> [Available records]
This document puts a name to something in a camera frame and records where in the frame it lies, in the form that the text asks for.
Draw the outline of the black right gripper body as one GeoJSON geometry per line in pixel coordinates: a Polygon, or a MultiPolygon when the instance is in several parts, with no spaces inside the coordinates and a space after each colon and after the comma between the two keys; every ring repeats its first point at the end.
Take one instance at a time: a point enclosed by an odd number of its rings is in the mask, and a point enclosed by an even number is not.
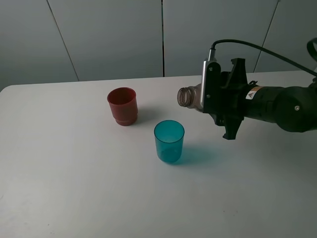
{"type": "Polygon", "coordinates": [[[231,71],[221,71],[220,89],[215,108],[209,114],[214,123],[225,127],[224,139],[234,140],[241,122],[244,119],[242,100],[246,96],[248,81],[245,69],[245,59],[231,60],[231,71]]]}

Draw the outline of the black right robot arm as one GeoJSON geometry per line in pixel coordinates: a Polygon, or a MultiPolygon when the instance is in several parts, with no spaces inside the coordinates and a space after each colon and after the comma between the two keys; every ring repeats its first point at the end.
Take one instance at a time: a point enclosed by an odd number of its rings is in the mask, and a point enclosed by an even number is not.
{"type": "Polygon", "coordinates": [[[308,87],[258,86],[247,81],[244,59],[233,59],[231,71],[212,60],[203,63],[200,104],[203,113],[225,128],[224,139],[234,140],[244,118],[278,125],[287,132],[317,128],[317,80],[308,87]]]}

> [What you will do]
Show the lines of the listing above with "each".

> [Reply]
Draw the outline of the black right gripper body as one GeoJSON geometry per line in pixel coordinates: a Polygon, or a MultiPolygon when the instance is in several parts, with no spaces inside the coordinates and a space after each colon and after the comma between the two keys; every ring repeats its first point at the end.
Draw the outline of the black right robot arm as one GeoJSON geometry per line in pixel coordinates: a Polygon, or a MultiPolygon when the instance is in several parts, with no spaces inside the coordinates and a space after each colon and after the comma between the two keys; every ring repeats its first point at the end.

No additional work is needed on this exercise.